MONTREAL -- Cirque du Soleil’s creditors may not need a financial boost from Quebec taxpayers to relaunch the business, but their commitment to maintain the circus’ head office in Quebec won’t last long—just five years.

The creditors’ proposal, led by Catalyst Capital Group, was accepted by the Cirque’s board of directors and will be presented Friday to the Superior Court of Quebec.

It will need court approval in order to be considered a seed bid or "stalking horse bid"—the minimum conditions to be met for rivals filing competing bids—as part of the company's auction, a process that should reach its peak in late August.

Deprived of income since mid-March due to the pandemic, the Cirque has canceled its 44 shows around the world and laid off some 3,480 people, including 1,562 in Quebec, filing for bankruptcy protection. Its receivables total more than $1.6 billion USD.


But the creditors’ deal would weaken the company’s attachment to Quebec.

“The purchaser will maintain the international head office and the decision-making center in Montreal... for a minimum period of five years and thereafter according to the best interests of the company... as determined by the board administration,” reads the agreement, in part, between the Cirque and Spectacle Bidco, the entity that represents the creditors.

According to the document, the president and CEO of the circus company, Daniel Lamarre, will have to live in Quebec, as he currently does.

However, there is no such commitment with respect to the chair of the board of directors, Mitch Garber.
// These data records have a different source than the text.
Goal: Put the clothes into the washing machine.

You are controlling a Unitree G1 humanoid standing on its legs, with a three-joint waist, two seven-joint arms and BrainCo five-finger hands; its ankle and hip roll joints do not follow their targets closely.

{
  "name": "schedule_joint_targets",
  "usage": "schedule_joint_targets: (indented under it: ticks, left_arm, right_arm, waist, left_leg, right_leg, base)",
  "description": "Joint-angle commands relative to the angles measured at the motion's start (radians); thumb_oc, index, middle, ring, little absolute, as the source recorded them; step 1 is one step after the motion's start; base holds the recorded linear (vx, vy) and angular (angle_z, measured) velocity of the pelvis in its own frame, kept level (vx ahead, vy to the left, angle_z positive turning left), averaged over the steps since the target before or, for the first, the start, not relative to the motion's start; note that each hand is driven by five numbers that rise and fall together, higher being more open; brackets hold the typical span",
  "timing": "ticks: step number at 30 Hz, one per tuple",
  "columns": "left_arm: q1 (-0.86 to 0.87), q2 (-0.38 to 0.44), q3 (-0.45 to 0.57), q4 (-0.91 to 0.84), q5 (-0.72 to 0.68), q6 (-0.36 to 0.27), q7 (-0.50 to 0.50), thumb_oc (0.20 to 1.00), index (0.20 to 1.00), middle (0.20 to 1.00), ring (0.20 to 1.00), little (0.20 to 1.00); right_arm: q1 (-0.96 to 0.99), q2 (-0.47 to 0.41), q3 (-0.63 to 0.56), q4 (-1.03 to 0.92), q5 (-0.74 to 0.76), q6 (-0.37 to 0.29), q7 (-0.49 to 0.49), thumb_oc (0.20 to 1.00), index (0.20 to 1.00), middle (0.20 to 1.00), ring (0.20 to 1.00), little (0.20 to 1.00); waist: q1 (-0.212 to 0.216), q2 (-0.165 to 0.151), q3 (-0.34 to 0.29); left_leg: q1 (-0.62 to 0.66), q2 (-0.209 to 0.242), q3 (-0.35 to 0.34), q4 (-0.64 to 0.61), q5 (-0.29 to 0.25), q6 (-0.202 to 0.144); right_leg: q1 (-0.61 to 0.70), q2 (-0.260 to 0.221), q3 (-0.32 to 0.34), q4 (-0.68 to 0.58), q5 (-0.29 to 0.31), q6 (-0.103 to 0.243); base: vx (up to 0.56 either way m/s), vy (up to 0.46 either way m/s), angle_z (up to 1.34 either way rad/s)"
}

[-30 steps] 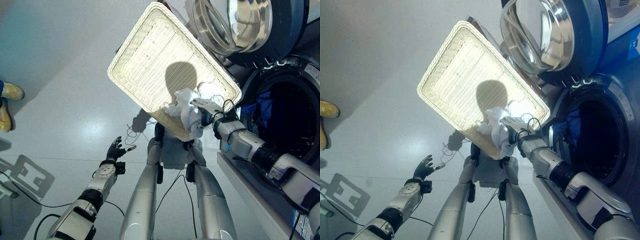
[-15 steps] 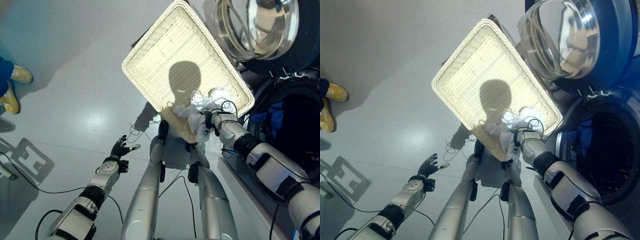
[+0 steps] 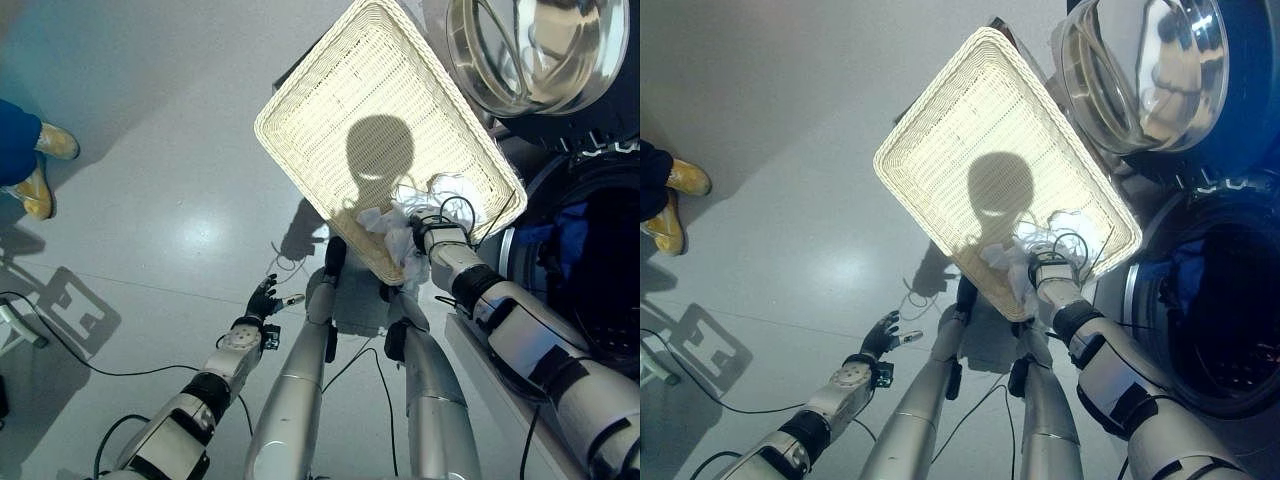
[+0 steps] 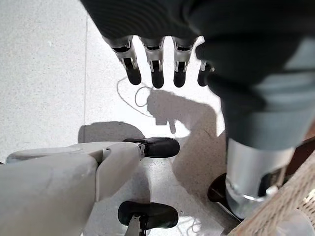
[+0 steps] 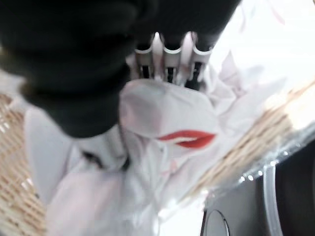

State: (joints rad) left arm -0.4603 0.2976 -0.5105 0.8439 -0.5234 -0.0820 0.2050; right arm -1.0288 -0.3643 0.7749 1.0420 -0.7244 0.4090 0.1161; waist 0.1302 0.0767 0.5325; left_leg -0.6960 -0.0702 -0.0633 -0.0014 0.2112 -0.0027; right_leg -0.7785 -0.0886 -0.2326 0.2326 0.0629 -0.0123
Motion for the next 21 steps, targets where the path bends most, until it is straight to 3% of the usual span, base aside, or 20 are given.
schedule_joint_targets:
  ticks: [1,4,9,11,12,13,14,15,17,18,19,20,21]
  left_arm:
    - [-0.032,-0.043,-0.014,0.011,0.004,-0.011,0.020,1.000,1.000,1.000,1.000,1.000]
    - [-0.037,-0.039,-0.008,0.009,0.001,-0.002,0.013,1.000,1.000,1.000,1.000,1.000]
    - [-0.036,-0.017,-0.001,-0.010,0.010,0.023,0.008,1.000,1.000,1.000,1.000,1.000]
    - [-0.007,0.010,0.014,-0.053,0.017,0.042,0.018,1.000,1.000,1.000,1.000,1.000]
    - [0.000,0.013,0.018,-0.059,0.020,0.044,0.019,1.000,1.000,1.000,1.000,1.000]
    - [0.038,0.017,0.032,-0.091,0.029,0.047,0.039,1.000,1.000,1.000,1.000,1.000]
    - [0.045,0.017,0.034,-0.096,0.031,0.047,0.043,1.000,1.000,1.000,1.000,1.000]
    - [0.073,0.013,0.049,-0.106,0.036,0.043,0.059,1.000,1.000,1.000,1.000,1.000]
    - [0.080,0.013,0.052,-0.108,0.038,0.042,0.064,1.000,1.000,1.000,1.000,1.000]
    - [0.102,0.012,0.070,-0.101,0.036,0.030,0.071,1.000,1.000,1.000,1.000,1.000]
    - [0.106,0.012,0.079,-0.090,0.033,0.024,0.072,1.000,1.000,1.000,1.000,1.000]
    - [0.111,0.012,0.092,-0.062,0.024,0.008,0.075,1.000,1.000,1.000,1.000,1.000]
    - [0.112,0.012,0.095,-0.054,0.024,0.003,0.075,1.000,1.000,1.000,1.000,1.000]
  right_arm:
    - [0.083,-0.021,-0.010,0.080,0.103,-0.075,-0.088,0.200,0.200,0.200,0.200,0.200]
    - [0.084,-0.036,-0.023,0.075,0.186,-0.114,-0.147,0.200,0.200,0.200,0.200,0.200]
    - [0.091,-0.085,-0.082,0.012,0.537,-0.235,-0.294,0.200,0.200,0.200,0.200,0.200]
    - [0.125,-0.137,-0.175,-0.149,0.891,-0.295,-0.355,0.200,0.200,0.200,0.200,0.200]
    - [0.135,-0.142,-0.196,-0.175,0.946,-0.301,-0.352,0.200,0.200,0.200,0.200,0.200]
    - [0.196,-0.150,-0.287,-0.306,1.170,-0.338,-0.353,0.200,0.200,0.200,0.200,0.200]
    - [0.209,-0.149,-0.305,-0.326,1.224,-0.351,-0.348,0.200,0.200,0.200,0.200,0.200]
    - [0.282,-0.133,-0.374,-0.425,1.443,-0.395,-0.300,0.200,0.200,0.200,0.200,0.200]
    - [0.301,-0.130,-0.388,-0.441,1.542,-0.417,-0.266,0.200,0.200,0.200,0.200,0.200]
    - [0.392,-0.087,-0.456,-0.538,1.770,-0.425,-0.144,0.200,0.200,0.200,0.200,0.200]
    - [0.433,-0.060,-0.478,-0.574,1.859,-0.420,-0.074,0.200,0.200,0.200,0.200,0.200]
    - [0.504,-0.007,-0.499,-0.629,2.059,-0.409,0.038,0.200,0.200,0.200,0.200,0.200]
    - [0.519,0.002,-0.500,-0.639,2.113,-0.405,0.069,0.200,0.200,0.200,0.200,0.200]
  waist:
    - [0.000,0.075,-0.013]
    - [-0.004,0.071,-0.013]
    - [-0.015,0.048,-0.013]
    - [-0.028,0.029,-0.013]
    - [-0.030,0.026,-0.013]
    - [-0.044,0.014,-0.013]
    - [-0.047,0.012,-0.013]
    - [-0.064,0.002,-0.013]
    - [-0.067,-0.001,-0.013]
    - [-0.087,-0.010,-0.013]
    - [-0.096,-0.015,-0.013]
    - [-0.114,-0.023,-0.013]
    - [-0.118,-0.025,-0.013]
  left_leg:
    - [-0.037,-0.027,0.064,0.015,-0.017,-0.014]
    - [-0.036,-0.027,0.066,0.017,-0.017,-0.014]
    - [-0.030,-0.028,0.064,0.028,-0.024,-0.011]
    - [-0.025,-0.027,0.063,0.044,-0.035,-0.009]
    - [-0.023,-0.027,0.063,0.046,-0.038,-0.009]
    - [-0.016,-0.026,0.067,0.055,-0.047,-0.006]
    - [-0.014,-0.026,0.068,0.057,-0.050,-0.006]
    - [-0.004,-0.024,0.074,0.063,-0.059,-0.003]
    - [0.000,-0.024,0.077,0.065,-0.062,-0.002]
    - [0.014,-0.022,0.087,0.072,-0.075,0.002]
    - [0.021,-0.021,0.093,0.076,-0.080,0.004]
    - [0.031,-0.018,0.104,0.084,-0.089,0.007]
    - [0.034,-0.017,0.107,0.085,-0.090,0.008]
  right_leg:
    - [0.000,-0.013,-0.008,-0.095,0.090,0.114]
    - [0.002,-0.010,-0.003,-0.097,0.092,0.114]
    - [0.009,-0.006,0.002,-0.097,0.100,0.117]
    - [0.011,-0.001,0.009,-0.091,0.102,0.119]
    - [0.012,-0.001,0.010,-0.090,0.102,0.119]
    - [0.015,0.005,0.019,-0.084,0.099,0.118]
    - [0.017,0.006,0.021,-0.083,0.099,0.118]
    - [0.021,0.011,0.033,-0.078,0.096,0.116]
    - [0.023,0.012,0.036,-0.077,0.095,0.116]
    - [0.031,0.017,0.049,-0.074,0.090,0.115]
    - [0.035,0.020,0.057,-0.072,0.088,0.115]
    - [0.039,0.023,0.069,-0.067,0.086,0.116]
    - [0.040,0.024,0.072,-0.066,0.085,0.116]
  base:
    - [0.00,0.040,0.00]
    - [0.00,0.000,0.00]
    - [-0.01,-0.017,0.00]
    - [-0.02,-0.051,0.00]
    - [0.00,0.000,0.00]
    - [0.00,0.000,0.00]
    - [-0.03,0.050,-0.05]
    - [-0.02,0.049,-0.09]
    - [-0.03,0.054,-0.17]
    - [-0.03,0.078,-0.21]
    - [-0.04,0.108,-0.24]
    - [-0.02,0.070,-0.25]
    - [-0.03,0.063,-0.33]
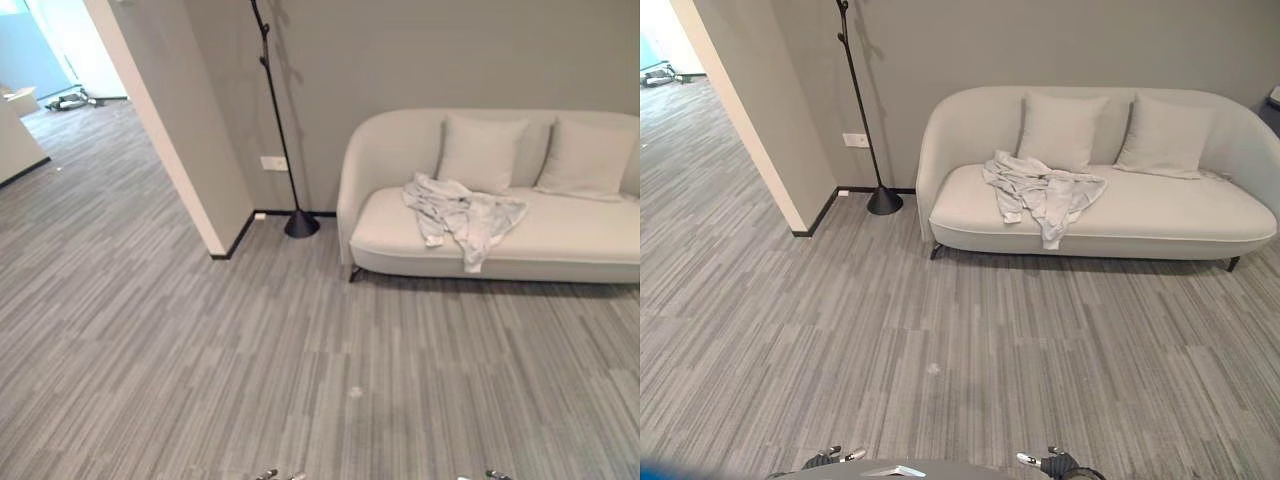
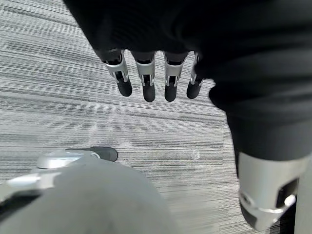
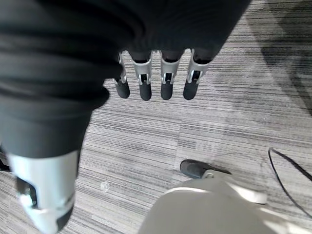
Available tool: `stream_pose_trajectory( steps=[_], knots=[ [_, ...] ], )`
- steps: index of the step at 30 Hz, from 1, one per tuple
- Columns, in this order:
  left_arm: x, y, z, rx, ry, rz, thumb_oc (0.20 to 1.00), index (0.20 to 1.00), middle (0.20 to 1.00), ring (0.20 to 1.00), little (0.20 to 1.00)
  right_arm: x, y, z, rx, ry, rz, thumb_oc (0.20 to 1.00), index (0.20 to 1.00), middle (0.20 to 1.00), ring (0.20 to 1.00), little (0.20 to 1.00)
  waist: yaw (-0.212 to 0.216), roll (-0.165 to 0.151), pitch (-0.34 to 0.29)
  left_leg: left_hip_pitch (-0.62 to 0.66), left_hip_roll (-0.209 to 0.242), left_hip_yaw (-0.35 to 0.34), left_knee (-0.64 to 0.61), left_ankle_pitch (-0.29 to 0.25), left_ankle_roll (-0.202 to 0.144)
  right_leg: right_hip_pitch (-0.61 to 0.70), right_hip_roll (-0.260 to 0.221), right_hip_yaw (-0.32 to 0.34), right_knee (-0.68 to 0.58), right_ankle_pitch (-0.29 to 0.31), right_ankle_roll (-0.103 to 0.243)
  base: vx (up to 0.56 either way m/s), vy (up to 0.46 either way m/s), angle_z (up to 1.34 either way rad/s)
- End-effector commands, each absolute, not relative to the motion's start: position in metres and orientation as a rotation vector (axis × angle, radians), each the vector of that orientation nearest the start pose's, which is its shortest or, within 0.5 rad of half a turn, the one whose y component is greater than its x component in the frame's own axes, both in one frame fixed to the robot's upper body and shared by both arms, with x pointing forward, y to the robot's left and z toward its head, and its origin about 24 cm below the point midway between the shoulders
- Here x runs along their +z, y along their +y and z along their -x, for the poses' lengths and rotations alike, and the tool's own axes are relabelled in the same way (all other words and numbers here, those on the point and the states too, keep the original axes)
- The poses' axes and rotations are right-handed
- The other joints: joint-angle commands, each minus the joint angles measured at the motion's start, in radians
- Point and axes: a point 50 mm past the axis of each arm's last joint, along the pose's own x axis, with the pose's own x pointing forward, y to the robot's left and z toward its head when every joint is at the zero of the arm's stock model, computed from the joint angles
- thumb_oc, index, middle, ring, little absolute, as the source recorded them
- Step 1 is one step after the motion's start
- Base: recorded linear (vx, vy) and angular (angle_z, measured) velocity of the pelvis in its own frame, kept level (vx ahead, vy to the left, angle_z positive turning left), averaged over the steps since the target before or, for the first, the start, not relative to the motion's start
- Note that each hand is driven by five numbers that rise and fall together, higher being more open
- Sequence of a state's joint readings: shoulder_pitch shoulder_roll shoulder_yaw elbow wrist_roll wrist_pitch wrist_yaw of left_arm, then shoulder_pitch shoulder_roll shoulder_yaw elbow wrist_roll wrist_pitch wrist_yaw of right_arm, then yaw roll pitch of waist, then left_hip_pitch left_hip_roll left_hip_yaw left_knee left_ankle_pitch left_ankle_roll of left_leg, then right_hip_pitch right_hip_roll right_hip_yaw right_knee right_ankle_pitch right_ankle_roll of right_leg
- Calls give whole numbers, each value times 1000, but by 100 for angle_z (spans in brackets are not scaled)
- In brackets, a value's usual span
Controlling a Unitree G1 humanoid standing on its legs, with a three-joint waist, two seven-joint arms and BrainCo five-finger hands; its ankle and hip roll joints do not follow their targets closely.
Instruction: Hang the clothes on the sofa on the clothes rack.
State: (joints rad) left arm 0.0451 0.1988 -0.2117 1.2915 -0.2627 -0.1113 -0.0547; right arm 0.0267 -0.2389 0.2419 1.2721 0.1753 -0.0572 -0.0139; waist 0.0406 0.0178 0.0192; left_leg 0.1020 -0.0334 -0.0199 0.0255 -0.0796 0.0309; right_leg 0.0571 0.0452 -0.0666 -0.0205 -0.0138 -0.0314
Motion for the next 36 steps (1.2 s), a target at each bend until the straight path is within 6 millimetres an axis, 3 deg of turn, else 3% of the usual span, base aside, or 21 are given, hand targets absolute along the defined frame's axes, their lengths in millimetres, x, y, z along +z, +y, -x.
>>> stream_pose_trajectory(
  steps=[1, 16, 36],
  knots=[
    [-166, 221, -78, 58, 1193, -93, 1000, 1000, 1000, 1000, 1000, -163, -233, -81, -76, 1219, 226, 1000, 1000, 1000, 1000, 1000, 5, -50, -13, 43, 55, -120, -113, 53, -86, 61, -107, 46, -67, 50, 137, 0, 0, 0],
    [-166, 220, -80, -18, 1197, -202, 1000, 1000, 1000, 1000, 1000, -163, -236, -79, -81, 1226, 232, 1000, 1000, 1000, 1000, 1000, -14, -37, -6, 42, 48, -97, -113, 45, -74, 47, -113, 74, -67, 61, 142, -4, 13, -3],
    [-166, 220, -81, 4, 1193, -170, 1000, 1000, 1000, 1000, 1000, -163, -235, -81, -64, 1227, 240, 1000, 1000, 1000, 1000, 1000, -5, -40, -6, 42, 36, -91, -113, 37, -60, 44, -130, 79, -67, 66, 152, -2, 17, -6]
  ],
)
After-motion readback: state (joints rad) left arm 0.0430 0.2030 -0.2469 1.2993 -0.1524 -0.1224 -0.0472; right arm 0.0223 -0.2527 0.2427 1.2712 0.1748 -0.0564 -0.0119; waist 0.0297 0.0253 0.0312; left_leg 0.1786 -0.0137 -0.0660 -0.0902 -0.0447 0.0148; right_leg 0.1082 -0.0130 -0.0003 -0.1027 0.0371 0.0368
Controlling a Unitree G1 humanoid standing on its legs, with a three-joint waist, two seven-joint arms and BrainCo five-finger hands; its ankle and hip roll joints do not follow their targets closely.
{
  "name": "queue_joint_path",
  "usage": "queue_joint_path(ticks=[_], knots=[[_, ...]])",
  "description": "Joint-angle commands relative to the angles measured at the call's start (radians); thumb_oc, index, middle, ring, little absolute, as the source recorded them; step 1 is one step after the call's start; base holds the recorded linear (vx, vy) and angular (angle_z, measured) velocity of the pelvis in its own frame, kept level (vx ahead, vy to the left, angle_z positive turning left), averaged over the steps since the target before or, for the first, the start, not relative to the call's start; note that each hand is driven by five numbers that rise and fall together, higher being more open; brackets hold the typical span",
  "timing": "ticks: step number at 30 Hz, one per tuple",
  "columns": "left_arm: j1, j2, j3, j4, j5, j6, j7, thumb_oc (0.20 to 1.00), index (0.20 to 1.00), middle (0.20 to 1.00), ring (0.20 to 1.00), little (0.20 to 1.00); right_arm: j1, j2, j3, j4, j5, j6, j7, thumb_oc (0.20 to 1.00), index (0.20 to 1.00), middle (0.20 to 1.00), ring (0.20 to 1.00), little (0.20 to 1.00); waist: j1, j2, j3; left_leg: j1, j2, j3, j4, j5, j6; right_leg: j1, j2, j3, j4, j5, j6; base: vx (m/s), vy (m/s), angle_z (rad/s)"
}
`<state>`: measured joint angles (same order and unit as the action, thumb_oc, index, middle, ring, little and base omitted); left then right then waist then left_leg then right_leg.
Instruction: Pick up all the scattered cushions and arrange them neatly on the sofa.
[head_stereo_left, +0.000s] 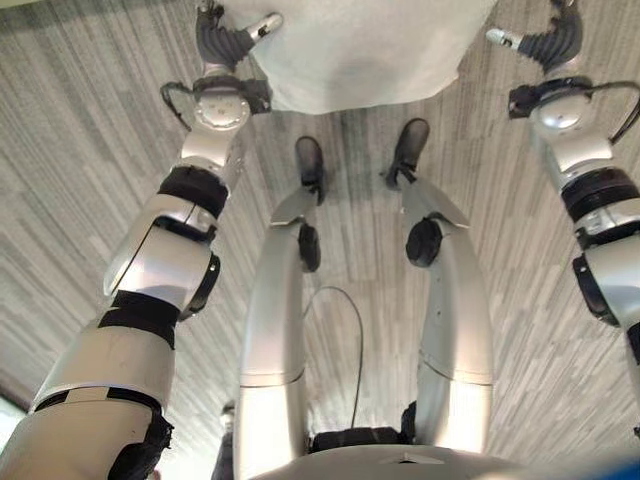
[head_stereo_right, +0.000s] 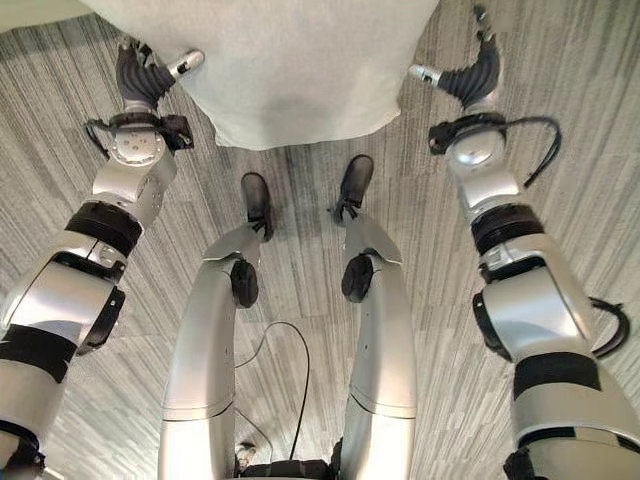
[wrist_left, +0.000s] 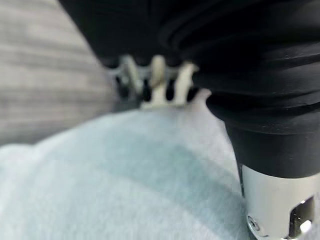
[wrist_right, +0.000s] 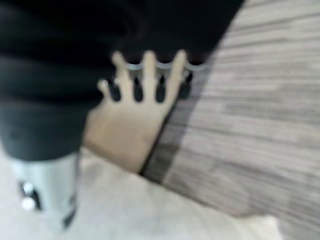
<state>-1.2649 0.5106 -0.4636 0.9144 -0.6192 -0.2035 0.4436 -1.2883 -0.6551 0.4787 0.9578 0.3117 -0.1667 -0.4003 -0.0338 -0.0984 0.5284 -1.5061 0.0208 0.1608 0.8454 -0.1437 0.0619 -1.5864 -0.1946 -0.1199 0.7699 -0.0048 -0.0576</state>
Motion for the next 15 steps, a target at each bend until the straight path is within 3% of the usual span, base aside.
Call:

Garber does live in the province now.

A now-ended takeover bid by the Cirque's current shareholders would have required that these two company heads stay in Quebec. The shareholders are the Texan fund TPG Capital, the Chinese firm Fosun and the Caisse de depot et placement du Quebec (CDPQ).

Unless they come back with a better offer, this trio risks being sidelined since their offer is now off the table.

Quebec’s Economy Minister, Pierre Fitzgibbon, said in a phone interview that the creditors’ lack of commitment to the head office location could create uncertainty.

“You’re right,” he said. “I assume (that the creditors) are people who know the Cirque and who will understand and accept that it is important to keep the decision-making center here.”


The lender group would inject up to $375 million in new money, according to a source familiar with the matter, but who is not authorized to speak about it publicly. 

The debt would be reduced to approximately $300 million USD, and two funds totalling $20 million USD would be set up to cover amounts owing to former workers and artisans.

“Catalyst and the group of creditors are committed to respecting the history of Cirque while preparing the company for a bright future,” said the CEO and partner of Catalyst, Gabriel de Alba.

“The lively artistic and innovative spirit of Quebec will be at the heart of our strategy.”

The now-terminated Cirque shareholders’ proposal sought to inject $300 million USD, in particular by leveraging the loan of $200 USD million offered by Investissement Québec, and it included a provision that would have enabled the Québec government to possibly buy out the foreign owners of the Cirque.

In exchange for debt restructuring, the creditors would have obtained 45 per cent of the company and an unsecured debt of US $ 50 million. However, the creditors objected to this scenario, since they would have only been reimbursed a fraction of what was owed.

As part of the auction process, other potential buyers will have until August 18 to submit an offer.


Quebecor also announced Thursday night that it would not participate in the “nearly completed legal bidding process” to take over Cirque du Soleil, though it had looked deeply into the idea.

The company, however, said it hoped the creditors would call on it for help. 

It “remains eager to contribute to the Cirque's turnaround and to leverage its experience, capital and Québec identity to do so,” it wrote in a news release.

Quebecor’s lawyer had previously said that it might be interested in a takeover. The company said Thursday it held “length discussions” with those advising the circus company’s creditors, Houlihan Lokey, until “it was forced to end them by signing a non-disclosure agreement at the request of the Cirque du Soleil.”

Cirque co-founder Guy Laliberté, who sold his latest shares as recently as February, is also studying the situation.